Abstract
Malicious traffic detection allows for preventing cybersecurity-related threats. Machine learning algorithms are commonly used to detect such traffic in computer networks by analyzing packets. In wide-area networks, such as RedCAYLE (Red de Ciencia y Tecnología de Castilla y León), it is not possible to analyze every packet routed. So we pose that in such networks sampled flow data may be used to provide malicious traffic detection. This work presents the analysis carried out of the relevance that every NetFlow feature has in the K-Nearest Neighbors (KNN) algorithm in order to detect malicious traffic. Validation of the model has been carried out with real network data from RedCAYLE. Results show that it is necessary to train the models with sampled flow data. They also show that the nexthop feature has a negative influence on malicious traffic detection in wide-area networks such as RedCAYLE.

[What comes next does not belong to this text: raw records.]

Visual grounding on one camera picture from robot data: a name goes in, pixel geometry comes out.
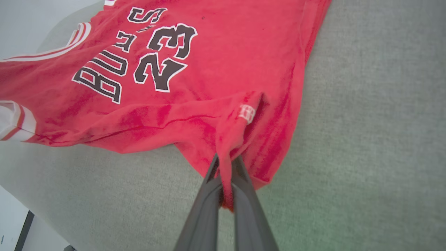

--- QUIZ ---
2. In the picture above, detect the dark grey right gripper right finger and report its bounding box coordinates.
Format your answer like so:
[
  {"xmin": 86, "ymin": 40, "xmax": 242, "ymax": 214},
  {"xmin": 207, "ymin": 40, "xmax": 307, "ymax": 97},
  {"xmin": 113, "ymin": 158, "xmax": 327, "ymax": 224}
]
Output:
[{"xmin": 231, "ymin": 155, "xmax": 279, "ymax": 251}]

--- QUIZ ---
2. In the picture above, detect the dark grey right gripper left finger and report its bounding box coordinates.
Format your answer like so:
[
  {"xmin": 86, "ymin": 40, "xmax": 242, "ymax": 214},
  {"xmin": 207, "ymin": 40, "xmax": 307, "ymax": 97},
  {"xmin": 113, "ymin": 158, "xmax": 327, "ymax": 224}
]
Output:
[{"xmin": 173, "ymin": 153, "xmax": 223, "ymax": 251}]

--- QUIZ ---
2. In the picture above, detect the red basketball jersey white trim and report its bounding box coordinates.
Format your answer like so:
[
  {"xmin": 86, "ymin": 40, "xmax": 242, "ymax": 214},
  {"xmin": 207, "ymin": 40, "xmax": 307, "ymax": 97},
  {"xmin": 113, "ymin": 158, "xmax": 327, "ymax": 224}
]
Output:
[{"xmin": 0, "ymin": 0, "xmax": 332, "ymax": 212}]

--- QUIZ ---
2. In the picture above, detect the grey fabric sofa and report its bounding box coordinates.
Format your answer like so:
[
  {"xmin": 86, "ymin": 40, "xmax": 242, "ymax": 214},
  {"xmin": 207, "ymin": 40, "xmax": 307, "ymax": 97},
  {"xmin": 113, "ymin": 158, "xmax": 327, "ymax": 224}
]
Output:
[{"xmin": 0, "ymin": 0, "xmax": 446, "ymax": 251}]

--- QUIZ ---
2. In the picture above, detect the black floor strip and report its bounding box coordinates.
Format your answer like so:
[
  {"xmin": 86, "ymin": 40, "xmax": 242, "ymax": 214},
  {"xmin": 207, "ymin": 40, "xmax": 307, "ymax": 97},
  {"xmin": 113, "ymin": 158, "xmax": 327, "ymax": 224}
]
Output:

The research described in this article has been partially funded by Instituto Nacional de Ciberseguridad de España (INCIBE), under the grant “ADENDA 4: detección de nuevas amenazas y patrones desconocidos (red Regional de Ciencia y Tecnología)”, addendum to the framework agreement INCIBE-Universidad de León, 2019–2021; the Spanish Ministry of Science, Innovation, and Universities RTI2018-100683-B-I00 grant; and the regional Government of Castilla y León under the grant BDNS (487971).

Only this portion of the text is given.